Because the rage to order concerns "ourselves" and "our origins," it refers to the speaker as much as to the singer. The order toward which the speaker strives is not, ironically, such as lends itself to any unequivocal precision of statement. The predicates of the phrase "words of" are grouped in no distinct order. The sea and the fragrant portals could be taken as separate entities; alternatively, portals could be taken as an appositive of sea. Neither the sea nor the portals stand in any clearly defined relationship to "our origins." The preposition "of" in "words of" may mean either about or from. It probably means both, and if so this dual meaning catches up the ambiguity of spiritual location that permeates the poem. The words to be ordered are about the sea, the portals, and our origins, and also from them. The fragrant portals are entranceways that have no spatial location. They are dimly starred as if they were remote passages in the night sky, but they are intended to evoke no concrete setting. They are simply the portals of mystic vision, perhaps vision into "our origins." These origins, in turn, if they are the origins of the spirit, are themselves the portals of vision.

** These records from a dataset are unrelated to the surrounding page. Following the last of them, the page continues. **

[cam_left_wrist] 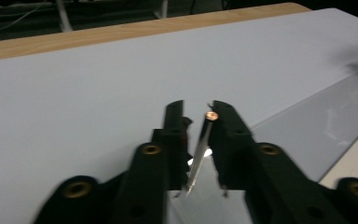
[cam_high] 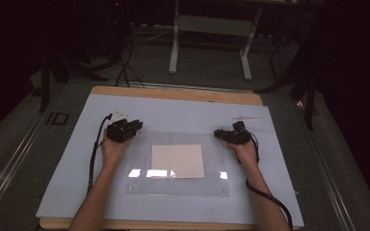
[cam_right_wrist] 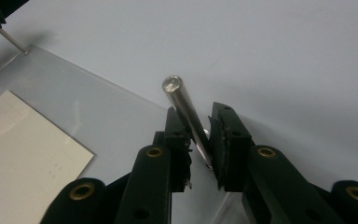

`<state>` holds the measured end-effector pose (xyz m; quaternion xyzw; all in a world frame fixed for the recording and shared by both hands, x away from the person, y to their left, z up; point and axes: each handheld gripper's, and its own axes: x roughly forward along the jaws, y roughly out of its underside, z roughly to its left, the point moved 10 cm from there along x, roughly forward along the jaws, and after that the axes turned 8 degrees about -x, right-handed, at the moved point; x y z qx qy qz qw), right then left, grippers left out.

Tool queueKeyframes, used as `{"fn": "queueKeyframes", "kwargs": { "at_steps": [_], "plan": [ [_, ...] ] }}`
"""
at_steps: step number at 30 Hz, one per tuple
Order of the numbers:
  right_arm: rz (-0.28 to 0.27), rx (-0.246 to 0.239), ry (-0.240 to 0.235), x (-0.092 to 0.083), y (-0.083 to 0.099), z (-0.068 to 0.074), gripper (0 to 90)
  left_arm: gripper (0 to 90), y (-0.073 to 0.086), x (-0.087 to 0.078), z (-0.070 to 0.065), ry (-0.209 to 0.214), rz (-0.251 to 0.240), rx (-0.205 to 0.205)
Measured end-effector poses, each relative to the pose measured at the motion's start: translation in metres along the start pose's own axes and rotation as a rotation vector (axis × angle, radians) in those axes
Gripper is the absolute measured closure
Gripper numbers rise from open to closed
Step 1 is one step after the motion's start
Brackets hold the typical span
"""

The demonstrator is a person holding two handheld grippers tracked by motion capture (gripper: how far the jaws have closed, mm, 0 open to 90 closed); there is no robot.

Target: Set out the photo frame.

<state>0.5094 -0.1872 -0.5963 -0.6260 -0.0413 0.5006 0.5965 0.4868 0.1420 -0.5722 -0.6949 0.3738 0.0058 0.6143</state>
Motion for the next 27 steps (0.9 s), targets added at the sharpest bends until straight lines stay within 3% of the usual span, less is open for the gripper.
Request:
{"fn": "queueKeyframes", "kwargs": {
  "at_steps": [3,10,12,16,19,23,27],
  "plan": [
    [0.004,-0.002,0.003,0.000,0.000,0.000,77.4,83.6,0.000,0.000,-0.001,-0.017,0.003,0.021],
    [0.016,-0.046,0.039,0.000,0.000,0.001,78.1,84.5,0.000,0.000,-0.001,-0.021,-0.001,0.025],
    [0.013,-0.065,0.052,-0.002,0.000,0.001,73.2,84.4,0.000,0.000,-0.001,-0.020,-0.004,0.024],
    [-0.047,-0.086,0.081,-0.012,-0.005,0.000,69.2,84.4,0.000,0.000,-0.001,-0.020,-0.004,0.022],
    [-0.081,-0.128,0.108,-0.018,-0.009,0.001,69.2,84.3,0.000,0.000,-0.001,-0.021,-0.006,0.017],
    [-0.122,-0.201,0.149,-0.021,-0.014,0.004,73.0,84.0,0.001,0.000,-0.001,-0.019,-0.010,0.012],
    [-0.135,-0.217,0.162,-0.020,-0.017,0.006,78.3,82.8,0.001,0.000,-0.001,-0.009,-0.007,0.008]
  ]
}}
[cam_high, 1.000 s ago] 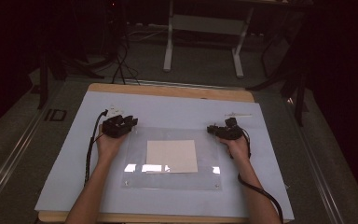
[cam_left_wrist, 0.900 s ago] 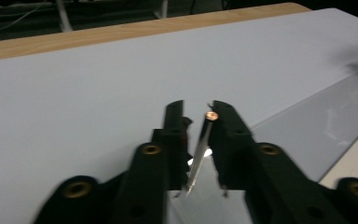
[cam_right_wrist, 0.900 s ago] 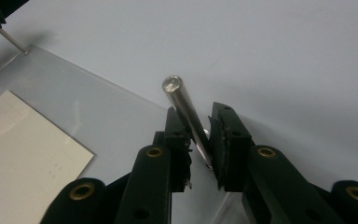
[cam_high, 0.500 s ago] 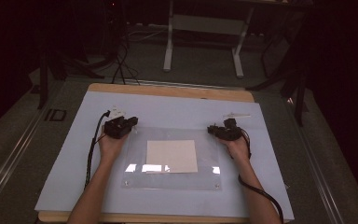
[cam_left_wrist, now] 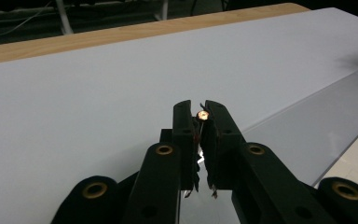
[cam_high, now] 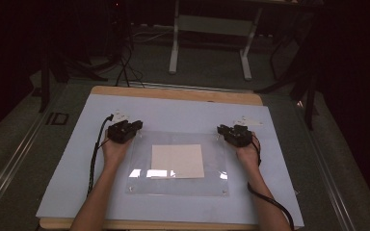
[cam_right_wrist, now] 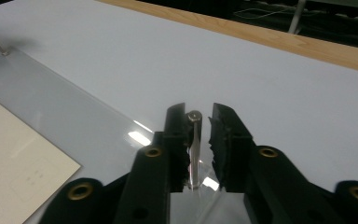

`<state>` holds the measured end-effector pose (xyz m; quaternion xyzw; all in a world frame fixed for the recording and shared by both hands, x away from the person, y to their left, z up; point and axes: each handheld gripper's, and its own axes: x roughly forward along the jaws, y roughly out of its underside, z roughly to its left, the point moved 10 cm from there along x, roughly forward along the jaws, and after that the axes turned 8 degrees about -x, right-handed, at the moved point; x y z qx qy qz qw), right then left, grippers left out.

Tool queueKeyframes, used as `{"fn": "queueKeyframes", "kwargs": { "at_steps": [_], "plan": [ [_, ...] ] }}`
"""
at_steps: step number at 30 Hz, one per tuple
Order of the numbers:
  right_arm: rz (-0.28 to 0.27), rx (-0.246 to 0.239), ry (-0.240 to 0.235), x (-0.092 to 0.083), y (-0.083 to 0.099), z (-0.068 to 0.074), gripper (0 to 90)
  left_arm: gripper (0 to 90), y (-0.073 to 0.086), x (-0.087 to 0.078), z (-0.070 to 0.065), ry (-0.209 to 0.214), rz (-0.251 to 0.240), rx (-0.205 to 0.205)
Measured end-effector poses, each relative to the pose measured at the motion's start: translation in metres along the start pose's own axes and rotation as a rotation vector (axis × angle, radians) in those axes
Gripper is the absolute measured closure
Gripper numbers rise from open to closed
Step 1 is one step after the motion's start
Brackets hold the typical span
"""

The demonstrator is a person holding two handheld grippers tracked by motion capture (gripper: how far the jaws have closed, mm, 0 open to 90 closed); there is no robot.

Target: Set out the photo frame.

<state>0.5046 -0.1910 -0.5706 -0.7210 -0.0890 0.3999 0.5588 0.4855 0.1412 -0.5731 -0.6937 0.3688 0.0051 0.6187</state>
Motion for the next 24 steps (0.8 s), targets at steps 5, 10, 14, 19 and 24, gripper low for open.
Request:
{"fn": "queueKeyframes", "kwargs": {
  "at_steps": [5,10,14,19,24],
  "plan": [
    [-0.003,0.011,-0.003,0.0018,-0.0002,0.0026,83.7,75.6,0.0047,-0.0004,-0.0017,0.015,0.010,0.012],
    [0.001,0.025,-0.009,0.0017,-0.0001,0.0023,83.5,73.9,0.0061,-0.0004,-0.0012,0.017,0.013,0.013],
    [0.002,0.035,-0.013,0.0018,-0.0002,0.0020,83.3,76.8,0.0051,0.0002,-0.0002,0.018,0.003,0.002],
    [-0.002,0.053,-0.024,0.0017,0.0001,0.0019,83.0,81.9,0.0031,0.0000,0.0013,0.016,-0.011,-0.010],
    [-0.001,0.054,-0.025,0.0016,0.0002,0.0018,83.1,82.5,0.0025,-0.0002,0.0013,0.024,-0.019,-0.014]
  ]
}}
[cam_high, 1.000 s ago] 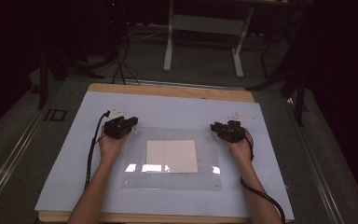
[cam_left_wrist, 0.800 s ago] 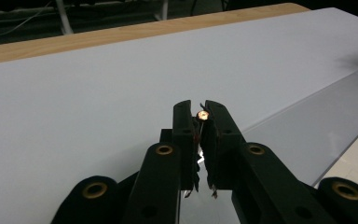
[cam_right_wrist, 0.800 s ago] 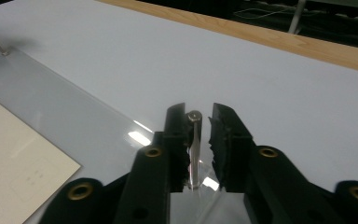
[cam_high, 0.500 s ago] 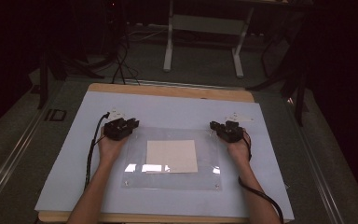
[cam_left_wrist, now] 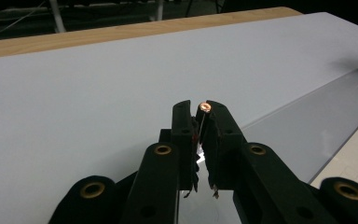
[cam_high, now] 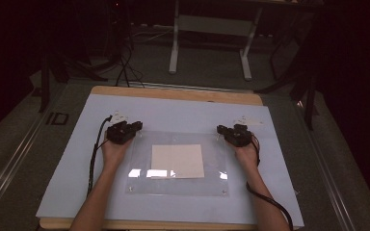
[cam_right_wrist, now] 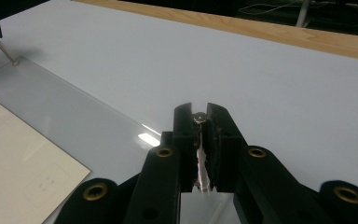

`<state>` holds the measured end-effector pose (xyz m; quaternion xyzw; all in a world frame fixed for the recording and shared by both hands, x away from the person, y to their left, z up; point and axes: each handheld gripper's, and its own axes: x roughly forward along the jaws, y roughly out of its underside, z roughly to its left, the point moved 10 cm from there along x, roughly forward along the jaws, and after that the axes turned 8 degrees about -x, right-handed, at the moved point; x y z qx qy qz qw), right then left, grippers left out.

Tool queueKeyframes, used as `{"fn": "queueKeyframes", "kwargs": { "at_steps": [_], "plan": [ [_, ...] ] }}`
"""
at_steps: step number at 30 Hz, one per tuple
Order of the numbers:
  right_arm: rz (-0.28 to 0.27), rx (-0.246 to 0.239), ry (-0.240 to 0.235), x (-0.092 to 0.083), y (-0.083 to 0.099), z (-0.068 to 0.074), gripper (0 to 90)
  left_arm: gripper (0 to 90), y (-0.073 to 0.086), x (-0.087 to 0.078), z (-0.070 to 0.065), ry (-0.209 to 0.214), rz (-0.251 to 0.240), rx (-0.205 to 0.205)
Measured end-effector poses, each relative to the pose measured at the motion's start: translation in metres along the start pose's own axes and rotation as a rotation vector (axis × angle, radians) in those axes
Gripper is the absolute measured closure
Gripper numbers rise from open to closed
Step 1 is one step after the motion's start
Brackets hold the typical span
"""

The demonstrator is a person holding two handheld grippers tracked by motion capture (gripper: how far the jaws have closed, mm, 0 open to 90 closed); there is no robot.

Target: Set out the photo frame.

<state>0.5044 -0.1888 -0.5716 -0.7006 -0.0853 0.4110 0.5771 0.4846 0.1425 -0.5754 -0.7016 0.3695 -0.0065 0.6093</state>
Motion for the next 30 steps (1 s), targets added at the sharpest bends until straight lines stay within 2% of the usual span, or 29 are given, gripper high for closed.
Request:
{"fn": "queueKeyframes", "kwargs": {
  "at_steps": [2,5,11,16,19,20,22,26,27,30],
  "plan": [
    [0.001,0.000,0.001,0.000,0.000,0.000,83.2,78.3,-0.003,-0.001,-0.001,0.001,-0.019,-0.002],
    [0.000,0.000,0.001,0.000,0.000,0.000,83.2,82.7,-0.003,0.000,-0.001,0.000,-0.013,0.000],
    [0.002,0.004,0.000,0.000,0.000,0.000,83.2,83.6,-0.002,0.000,0.000,0.003,-0.011,-0.014],
    [0.009,0.041,-0.021,0.000,0.000,0.000,82.6,83.9,-0.003,0.000,0.001,0.006,0.003,-0.021],
    [0.024,0.058,-0.031,0.000,0.000,-0.001,82.3,83.9,-0.004,0.001,0.002,0.016,0.011,-0.029],
    [0.043,0.086,-0.044,0.001,-0.001,-0.002,82.0,83.8,-0.004,0.002,0.002,0.022,0.014,-0.036],
    [0.059,0.092,-0.049,0.001,-0.001,-0.002,82.0,83.7,-0.004,0.002,0.003,0.034,0.018,-0.052],
    [0.082,0.109,-0.053,0.001,-0.002,-0.003,81.9,83.8,-0.005,0.004,0.003,0.030,0.014,-0.054],
    [0.104,0.125,-0.048,0.003,-0.002,-0.004,82.3,83.8,-0.005,0.005,0.005,0.039,0.016,-0.078],
    [0.135,0.146,-0.051,0.005,-0.004,-0.006,82.7,84.1,-0.007,0.009,0.008,0.043,0.023,-0.096]
  ]
}}
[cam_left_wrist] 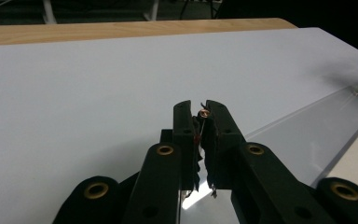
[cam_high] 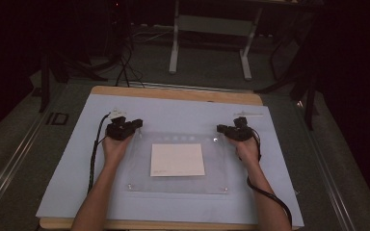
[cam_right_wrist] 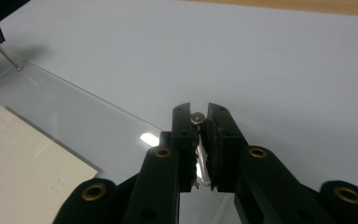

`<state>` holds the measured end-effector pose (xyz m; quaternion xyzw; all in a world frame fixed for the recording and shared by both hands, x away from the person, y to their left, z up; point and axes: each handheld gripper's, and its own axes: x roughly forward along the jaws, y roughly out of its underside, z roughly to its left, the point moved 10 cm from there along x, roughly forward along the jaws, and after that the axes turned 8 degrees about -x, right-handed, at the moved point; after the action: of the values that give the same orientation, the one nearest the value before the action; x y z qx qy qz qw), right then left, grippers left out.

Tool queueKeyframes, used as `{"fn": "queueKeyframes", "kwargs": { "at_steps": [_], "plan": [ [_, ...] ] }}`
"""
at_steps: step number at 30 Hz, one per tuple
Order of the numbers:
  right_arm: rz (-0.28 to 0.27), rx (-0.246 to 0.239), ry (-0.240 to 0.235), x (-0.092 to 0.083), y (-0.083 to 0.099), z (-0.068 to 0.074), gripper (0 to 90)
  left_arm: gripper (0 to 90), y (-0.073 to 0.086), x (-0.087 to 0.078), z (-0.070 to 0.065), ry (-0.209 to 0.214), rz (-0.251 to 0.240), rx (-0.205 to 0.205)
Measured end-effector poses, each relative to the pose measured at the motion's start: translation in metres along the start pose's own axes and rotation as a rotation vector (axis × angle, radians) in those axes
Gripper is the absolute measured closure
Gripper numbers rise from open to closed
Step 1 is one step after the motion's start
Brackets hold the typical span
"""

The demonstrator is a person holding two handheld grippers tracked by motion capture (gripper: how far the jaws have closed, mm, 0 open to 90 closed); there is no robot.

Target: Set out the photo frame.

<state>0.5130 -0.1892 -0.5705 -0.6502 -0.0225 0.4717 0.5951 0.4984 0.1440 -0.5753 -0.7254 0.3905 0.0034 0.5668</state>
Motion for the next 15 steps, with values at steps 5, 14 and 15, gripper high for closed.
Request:
{"fn": "queueKeyframes", "kwargs": {
  "at_steps": [5,14,15],
  "plan": [
    [0.020,0.038,-0.017,0.004,-0.003,-0.004,83.2,84.9,-0.004,0.005,0.003,0.008,0.028,-0.010],
    [0.028,0.076,-0.028,0.008,-0.007,-0.009,84.2,85.4,-0.008,0.011,0.006,0.003,0.036,-0.036],
    [0.033,0.082,-0.017,0.011,-0.008,-0.011,84.9,85.3,-0.010,0.015,0.008,-0.004,0.043,-0.055]
  ]
}}
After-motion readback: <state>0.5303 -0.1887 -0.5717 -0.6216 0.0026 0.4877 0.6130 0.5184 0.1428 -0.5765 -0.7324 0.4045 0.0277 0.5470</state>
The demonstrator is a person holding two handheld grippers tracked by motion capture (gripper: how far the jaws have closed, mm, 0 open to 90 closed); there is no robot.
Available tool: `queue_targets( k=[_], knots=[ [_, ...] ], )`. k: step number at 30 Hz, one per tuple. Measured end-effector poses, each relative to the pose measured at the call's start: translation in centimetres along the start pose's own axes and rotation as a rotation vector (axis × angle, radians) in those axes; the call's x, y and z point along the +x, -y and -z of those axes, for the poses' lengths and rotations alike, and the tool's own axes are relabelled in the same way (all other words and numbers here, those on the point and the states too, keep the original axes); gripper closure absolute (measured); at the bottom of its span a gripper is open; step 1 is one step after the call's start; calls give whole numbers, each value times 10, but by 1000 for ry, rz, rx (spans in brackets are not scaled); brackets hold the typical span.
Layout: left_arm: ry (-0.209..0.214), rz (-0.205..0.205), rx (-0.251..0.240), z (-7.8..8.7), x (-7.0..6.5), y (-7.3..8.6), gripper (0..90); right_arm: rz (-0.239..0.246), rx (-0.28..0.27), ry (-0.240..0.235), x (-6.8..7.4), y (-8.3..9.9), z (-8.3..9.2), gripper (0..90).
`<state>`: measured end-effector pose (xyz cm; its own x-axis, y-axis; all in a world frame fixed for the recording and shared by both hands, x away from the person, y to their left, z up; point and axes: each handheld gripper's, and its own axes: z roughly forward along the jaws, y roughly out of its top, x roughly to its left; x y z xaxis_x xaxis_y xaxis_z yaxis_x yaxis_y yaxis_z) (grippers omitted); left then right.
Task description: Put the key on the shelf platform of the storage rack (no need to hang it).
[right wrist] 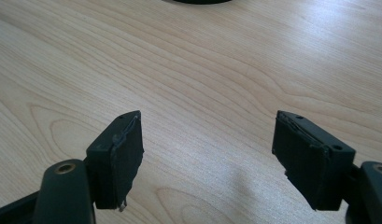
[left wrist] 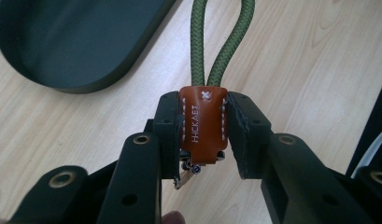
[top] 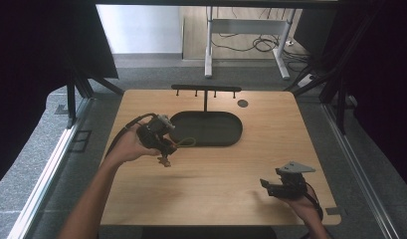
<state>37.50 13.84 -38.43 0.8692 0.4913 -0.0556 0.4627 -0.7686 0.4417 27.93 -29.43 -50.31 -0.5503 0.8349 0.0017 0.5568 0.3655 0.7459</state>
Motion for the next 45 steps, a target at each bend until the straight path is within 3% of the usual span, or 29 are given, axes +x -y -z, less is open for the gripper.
queue_targets(
  k=[22, 36, 45],
  knots=[
    [1, 15, -16, 8, 26, -25, 668, -10, 3, 5, -2, 1, 0, 258],
    [63, 14, -53, 6, 40, -40, 668, -10, 8, 12, -1, 1, 1, 258],
    [55, 21, -57, 7, 48, -52, 668, -12, 13, 13, -2, 2, 0, 258]
  ],
)
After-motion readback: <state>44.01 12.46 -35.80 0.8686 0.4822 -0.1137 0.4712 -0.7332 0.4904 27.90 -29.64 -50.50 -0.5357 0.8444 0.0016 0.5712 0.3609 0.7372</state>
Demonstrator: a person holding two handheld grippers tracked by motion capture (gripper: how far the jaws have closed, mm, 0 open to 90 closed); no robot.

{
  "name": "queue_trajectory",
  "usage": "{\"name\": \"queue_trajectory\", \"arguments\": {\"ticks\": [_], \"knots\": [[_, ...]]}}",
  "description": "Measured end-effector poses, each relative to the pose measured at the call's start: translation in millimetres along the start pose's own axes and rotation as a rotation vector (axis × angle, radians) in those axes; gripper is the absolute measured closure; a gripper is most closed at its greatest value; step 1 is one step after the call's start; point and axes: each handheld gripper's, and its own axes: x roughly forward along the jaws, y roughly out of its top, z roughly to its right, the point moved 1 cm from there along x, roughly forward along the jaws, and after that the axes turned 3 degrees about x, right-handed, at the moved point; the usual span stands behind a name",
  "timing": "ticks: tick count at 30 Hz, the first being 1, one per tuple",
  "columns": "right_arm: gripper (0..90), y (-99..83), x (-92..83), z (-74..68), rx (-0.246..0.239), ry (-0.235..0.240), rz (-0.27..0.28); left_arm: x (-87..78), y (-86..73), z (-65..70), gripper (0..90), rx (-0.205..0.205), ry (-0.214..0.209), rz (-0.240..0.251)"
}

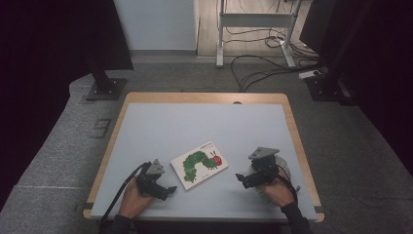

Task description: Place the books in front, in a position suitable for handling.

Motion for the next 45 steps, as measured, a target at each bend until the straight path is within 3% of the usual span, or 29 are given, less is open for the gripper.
{"name": "queue_trajectory", "arguments": {"ticks": [6,14,19,21,25,27,31,38,45], "knots": [[0.0,-14.2,-20.0,18.8,0.031,-0.086,-0.006,0.1,0.0,-0.1,0.0,0.0,0.001,0.0],[0.0,-48.6,-20.9,41.0,0.087,-0.156,-0.059,0.1,-0.1,-0.1,0.0,-0.001,0.001,0.0],[0.1,-64.2,-12.5,51.0,0.126,-0.134,-0.062,0.1,-0.1,-0.1,0.0,-0.002,0.001,0.0],[6.2,-66.6,-10.1,52.6,0.138,-0.108,-0.06,0.1,-0.1,-0.2,0.0,-0.002,0.001,0.0],[23.8,-70.0,-9.7,51.1,0.167,-0.066,-0.044,0.1,-0.1,-0.1,0.0,-0.002,0.001,0.001],[39.3,-70.7,-12.7,49.4,0.168,-0.046,-0.034,0.1,-0.1,-0.1,0.0,-0.002,0.001,0.001],[53.3,-71.0,-15.3,47.6,0.19,-0.018,-0.036,0.1,-0.1,-0.1,0.0,-0.002,0.001,0.0],[59.0,-64.9,-18.2,42.8,0.155,-0.026,-0.05,0.1,-0.1,-0.1,0.0,-0.001,0.001,0.0],[59.1,-51.0,-27.5,42.4,0.135,-0.035,-0.018,-0.1,-0.1,0.1,0.0,0.0,0.001,0.001]]}}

"Key West" is a tour de force of paradoxical intimation and evocative equivocation. There is no definite proposition in the poem that asserts the existence of a transcendental spirit. Nonetheless, the spirit that is present--first in song and in the sea and then in the glassy lights--sheds its influence all around the men who are seeking it. Their associations and questions are themselves the "ghostlier demarcations" of the poem. The principle of order suspends itself between their ambiguous demarcations and the "keener sounds" that lend these demarcations an appearance of vivid precision.

From Wallace Stevens' Supreme Fiction: A New Romanticism. Copyright © 1987 by Louisiana State University Press.

Joseph Carroll: On "Anecdote of the Jar"


"Anecdote of the Jar" (1919) . . . celebrates a moment of aesthetic triumph. Stevens achieves this triumph by means of a tactic similar to that of "The Snow Man"; he transfers his own imaginative activity to an inhuman medium. The effect of this tactic in "Anecdote of the Jar" is to represent the conflict between the mind and external reality as an impersonal play of aesthetic forces:

I placed a jar in Tennessee,

And round it was, upon a hill.

It made the slovenly wilderness

Surround that hill. (CP, 76)

The three stanzas of the poem move in a circling pattern, repeating first elements in a jubilant manner and gradually coming closer to the concentrated focus of the third stanza: "The jar was gray and bare." The jar serves as an extension of the poet's own drive to order, but it achieves dominion over the chaotic wilderness precisely because it is inanimate. "It did not give of bird or bush." The jar does not itself move or change; it merely sheds influence. The source of its power is its perfection of empty form. It is "of a port in air," stately and imposing but also vacant, a mere circular opening in the air. The dominion of the jar is evoked on the level of sound and image by the repetition of the word round. The jar is round upon a rounded piece of ground, a hill, and the image of roundness is picked up again, phonetically, in the word ground: "The jar was round upon the ground." Stevens catches the assimilation of chaos to order in the moment of transformation. The wilderness, though "slovenly," surrounds the hill, and though it sprawls, it sprawls "around." The transformation to controlled pattern is reflected even in the metrical structure of the poem. The smoothness of contour in the short, tight iambic lines is broken only once, by "slovenly wilderness," and at this point the wilderness is already being rounded up. The word slovenly is a backward glance at irregularity. Whatever potential form or roundness there may be in the wilderness answers to the realized form of the jar. The jar simply is round, and because it is round, the wilderness moves to surround it.

The jar in Tennessee represents a purely formal principle of order, and this kind of order cannot satisfy the deepest needs of Stevens' imagination. He ultimately seeks not only to impose order on the external world but to integrate the mind and the world within a sentient unity of being. As long as he remains fixed within a dualistic conception of the world, this fulfillment will elude him.